→ WHAT THE TASK ASKS
Scan the material for "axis". Copy every line it appears in.

□ □ □ □

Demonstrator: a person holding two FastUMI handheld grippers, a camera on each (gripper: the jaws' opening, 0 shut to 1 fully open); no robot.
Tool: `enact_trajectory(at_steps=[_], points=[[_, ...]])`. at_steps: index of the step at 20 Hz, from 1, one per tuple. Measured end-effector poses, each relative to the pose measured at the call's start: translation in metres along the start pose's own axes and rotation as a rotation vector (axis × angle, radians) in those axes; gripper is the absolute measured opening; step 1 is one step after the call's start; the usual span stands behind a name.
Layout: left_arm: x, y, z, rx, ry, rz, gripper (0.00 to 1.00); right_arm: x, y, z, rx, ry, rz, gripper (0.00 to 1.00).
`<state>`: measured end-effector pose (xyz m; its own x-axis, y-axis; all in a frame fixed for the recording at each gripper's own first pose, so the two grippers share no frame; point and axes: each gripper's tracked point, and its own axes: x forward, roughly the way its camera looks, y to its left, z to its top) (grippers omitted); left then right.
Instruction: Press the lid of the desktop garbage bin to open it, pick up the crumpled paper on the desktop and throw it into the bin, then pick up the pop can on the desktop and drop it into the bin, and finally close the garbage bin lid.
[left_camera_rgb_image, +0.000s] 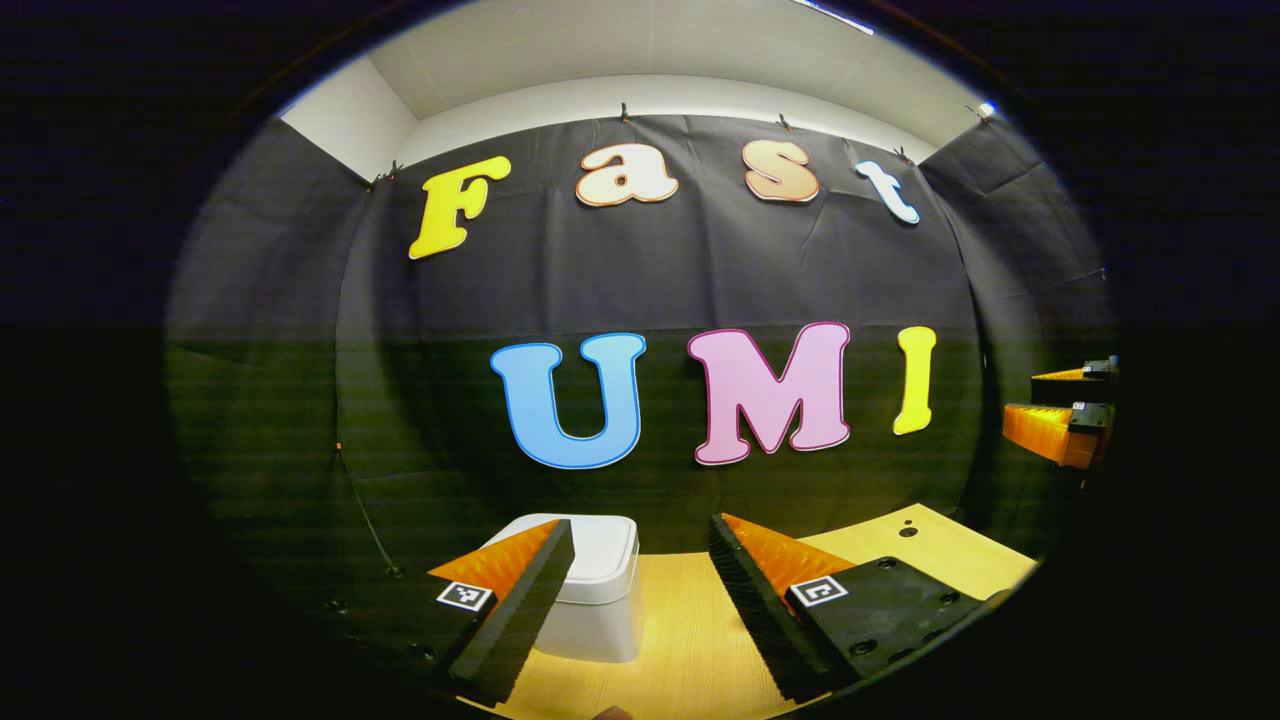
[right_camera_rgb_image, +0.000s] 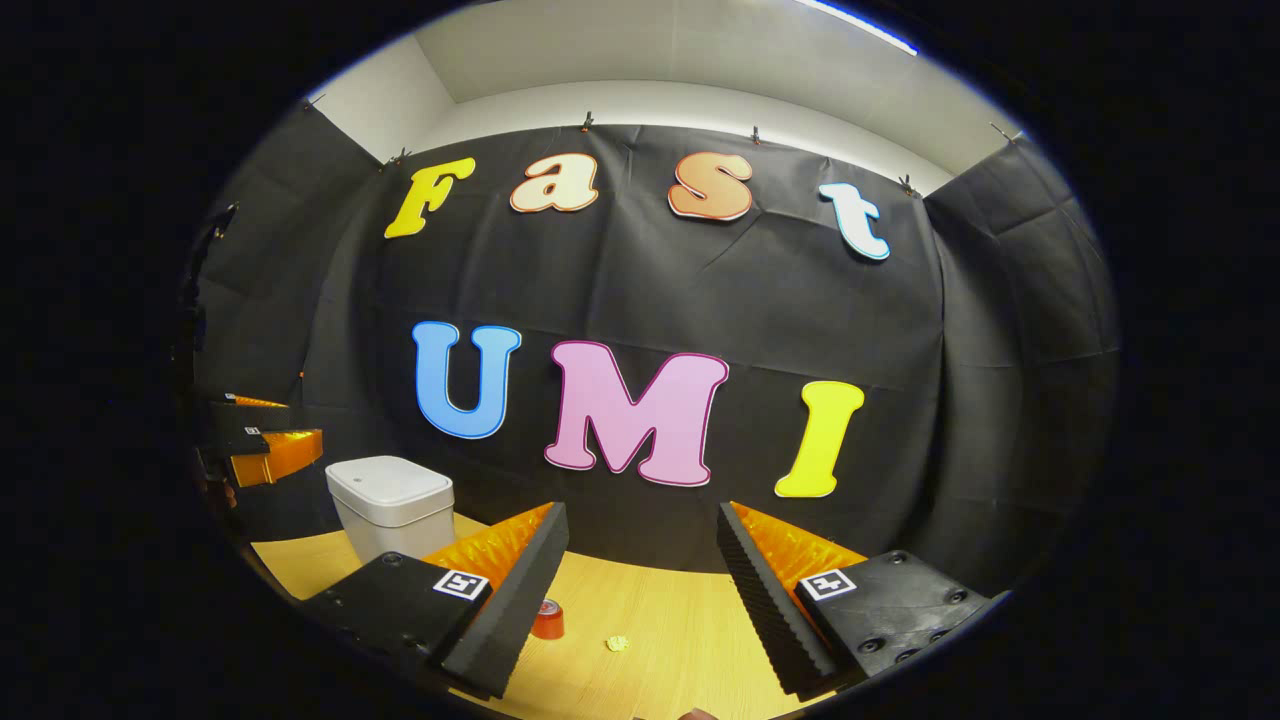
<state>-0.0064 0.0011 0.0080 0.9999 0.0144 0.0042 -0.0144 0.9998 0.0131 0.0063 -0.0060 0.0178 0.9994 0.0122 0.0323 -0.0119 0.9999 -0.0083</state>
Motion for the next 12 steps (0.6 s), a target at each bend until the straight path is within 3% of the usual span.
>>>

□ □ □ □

→ YOUR SOLUTION
Tool: `enact_trajectory(at_steps=[_], points=[[_, ...]])`. at_steps: index of the step at 20 Hz, from 1, one per tuple. Measured end-effector poses, each relative to the pose measured at the call's start: translation in metres along the start pose's own axes and rotation as a rotation vector (axis × angle, radians) in those axes; gripper is the absolute measured opening; step 1 is one step after the call's start; the usual span stands behind a name.
`<state>`: measured end-effector pose (xyz m; its own x-axis, y-axis; all in a frame fixed for the recording at each gripper's own first pose, so the two grippers share no frame; point and axes: each gripper's tracked point, and its own axes: x forward, roughly the way its camera looks, y to its left, z to its top) (grippers omitted); left then right.

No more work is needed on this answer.